Option D is incorrect -Apache Phoenix is used for OLTP and operational analytics, allowing you to use standard SQL queries and JDBC APIs to work with an Apache HBase backing store.

https://docs.aws.amazon.com/emr/latest/ReleaseGuide/emr-phoenix.html

The EMR (Elastic MapReduce) service of AWS provides a managed Hadoop framework that allows users to process and analyze large datasets using a variety of Hadoop ecosystem components. In this scenario, Allianz Financial Services (AFS) has launched an EMR cluster to support their big data analytics requirements and is now looking for a data warehouse and analytics environment that provides SQL on Hadoop capabilities.

The Hadoop ecosystem includes various tools and frameworks that can provide SQL-like interfaces for data processing and analysis. Some of the popular options include Apache Hive, Apache HBase, Apache HCatalog, and Apache Phoenix.

Apache Hive is a data warehousing and SQL-like query language tool that enables users to query data stored in Hadoop Distributed File System (HDFS). Hive supports various data formats, including CSV, TSV, JSON, and ORC, and provides an SQL-like interface to query and analyze large datasets.

Apache HBase is a NoSQL database that runs on top of Hadoop and provides real-time read/write access to large datasets. It supports structured and unstructured data, and users can interact with HBase using a Java API or SQL-like query language.

Apache HCatalog provides a metadata management system for Hadoop, allowing users to access and manage data stored in various Hadoop components, including Hive, HBase, and Pig. HCatalog provides a unified schema and metadata management system that enables users to discover, access, and process data stored in different Hadoop components.

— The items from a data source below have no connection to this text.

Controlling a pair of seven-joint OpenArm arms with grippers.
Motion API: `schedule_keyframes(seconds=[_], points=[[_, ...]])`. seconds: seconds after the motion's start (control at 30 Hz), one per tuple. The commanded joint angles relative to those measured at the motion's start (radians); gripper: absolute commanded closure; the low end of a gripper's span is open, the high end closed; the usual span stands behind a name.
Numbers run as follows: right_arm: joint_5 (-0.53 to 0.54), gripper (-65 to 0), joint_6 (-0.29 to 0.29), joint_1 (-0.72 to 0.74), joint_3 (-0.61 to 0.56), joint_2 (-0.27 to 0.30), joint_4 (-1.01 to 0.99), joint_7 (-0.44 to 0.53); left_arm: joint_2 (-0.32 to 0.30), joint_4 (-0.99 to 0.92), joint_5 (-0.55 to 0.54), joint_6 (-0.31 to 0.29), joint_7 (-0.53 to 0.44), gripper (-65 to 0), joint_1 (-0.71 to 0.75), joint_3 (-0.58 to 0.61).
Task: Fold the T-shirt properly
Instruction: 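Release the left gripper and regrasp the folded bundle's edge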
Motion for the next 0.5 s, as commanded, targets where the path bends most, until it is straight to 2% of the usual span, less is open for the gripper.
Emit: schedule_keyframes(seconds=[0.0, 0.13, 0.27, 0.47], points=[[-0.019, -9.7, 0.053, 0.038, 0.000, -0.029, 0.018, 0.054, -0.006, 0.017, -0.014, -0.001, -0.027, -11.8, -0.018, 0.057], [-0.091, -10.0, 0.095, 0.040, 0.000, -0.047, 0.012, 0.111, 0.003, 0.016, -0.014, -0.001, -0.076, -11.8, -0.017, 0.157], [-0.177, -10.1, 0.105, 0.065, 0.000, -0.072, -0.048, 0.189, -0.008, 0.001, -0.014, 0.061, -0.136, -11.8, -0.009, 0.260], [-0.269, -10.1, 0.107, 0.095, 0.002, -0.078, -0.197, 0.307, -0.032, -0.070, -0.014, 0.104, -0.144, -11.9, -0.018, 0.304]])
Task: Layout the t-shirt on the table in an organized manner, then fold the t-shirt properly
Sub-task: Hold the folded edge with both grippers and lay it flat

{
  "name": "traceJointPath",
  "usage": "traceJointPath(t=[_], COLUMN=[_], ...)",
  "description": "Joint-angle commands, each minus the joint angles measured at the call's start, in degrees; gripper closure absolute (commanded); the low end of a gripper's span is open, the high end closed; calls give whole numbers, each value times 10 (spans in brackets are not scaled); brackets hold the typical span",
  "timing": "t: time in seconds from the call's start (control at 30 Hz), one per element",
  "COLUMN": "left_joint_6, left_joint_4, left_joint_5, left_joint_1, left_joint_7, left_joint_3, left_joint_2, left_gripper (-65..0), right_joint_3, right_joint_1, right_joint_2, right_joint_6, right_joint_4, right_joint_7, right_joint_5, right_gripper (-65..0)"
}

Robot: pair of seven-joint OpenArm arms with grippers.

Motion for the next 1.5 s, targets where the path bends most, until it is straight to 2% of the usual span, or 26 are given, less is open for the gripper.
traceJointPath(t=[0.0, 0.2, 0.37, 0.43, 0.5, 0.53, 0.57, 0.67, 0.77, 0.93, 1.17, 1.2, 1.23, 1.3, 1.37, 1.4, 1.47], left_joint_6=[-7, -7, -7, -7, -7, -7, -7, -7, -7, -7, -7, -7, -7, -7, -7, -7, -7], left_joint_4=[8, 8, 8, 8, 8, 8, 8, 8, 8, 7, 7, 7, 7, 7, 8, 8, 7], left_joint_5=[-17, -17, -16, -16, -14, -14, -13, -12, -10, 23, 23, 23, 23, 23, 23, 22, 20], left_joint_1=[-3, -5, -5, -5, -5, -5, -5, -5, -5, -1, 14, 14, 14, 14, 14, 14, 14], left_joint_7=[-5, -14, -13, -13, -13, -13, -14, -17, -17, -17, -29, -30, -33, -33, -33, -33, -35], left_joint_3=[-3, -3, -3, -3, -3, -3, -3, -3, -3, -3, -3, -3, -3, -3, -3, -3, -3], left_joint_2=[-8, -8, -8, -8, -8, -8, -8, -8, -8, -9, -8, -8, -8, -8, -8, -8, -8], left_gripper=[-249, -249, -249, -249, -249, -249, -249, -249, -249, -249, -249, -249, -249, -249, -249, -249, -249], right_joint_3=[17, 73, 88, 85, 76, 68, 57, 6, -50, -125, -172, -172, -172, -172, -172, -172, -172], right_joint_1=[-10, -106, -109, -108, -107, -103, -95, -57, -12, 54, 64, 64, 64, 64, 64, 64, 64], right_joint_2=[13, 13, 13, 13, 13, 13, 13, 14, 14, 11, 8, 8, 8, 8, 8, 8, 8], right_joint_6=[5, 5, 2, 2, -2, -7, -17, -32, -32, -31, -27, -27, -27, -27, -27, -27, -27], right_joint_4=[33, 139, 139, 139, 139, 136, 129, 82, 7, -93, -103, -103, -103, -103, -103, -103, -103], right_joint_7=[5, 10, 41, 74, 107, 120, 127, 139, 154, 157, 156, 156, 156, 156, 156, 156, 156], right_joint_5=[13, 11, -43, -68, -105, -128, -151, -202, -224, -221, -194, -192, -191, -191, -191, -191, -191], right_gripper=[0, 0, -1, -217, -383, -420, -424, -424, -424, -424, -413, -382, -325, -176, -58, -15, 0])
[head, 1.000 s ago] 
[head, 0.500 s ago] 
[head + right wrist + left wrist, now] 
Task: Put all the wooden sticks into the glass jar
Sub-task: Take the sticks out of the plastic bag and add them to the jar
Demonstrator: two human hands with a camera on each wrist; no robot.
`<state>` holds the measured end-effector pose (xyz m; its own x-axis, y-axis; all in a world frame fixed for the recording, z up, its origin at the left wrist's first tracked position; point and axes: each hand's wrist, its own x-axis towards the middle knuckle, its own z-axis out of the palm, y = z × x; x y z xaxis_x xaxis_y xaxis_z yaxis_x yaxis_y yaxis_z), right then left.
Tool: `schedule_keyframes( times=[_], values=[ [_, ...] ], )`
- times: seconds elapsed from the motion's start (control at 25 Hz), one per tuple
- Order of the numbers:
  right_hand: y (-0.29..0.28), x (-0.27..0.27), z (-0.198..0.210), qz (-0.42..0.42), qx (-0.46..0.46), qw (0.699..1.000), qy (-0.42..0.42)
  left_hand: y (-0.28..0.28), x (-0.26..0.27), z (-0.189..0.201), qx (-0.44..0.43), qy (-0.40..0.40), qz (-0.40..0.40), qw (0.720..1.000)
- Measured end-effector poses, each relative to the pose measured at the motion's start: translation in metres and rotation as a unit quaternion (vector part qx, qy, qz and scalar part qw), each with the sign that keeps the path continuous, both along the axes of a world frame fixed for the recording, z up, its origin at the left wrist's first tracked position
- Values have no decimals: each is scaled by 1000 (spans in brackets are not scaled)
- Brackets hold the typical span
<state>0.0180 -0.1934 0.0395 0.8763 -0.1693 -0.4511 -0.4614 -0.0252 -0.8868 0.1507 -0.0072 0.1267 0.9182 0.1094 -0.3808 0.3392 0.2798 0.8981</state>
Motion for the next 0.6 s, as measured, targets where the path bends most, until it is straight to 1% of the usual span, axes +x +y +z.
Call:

Apache Phoenix is a SQL-like query engine for HBase that provides a low-latency, high-performance interface for querying and analyzing large datasets. Phoenix supports various SQL-like features, including joins, aggregations, and window functions, and provides JDBC and ODBC drivers for integration with other tools and applications.

Based on the requirements mentioned in the scenario, AFS is looking for a data warehouse and analytics environment that provides SQL on Hadoop capabilities. Among the options given, Apache Hive and Apache Phoenix are SQL-like query engines that provide an SQL-like interface for processing and analyzing large datasets. While Apache HBase and Apache HCatalog provide access to data stored in Hadoop, they are not specifically designed to provide SQL-like interfaces for data analysis.

Therefore, the answer to this question is A. Apache Hive, as it is a data warehousing and SQL-like query language tool that enables users to query data stored in Hadoop Distributed File System (HDFS).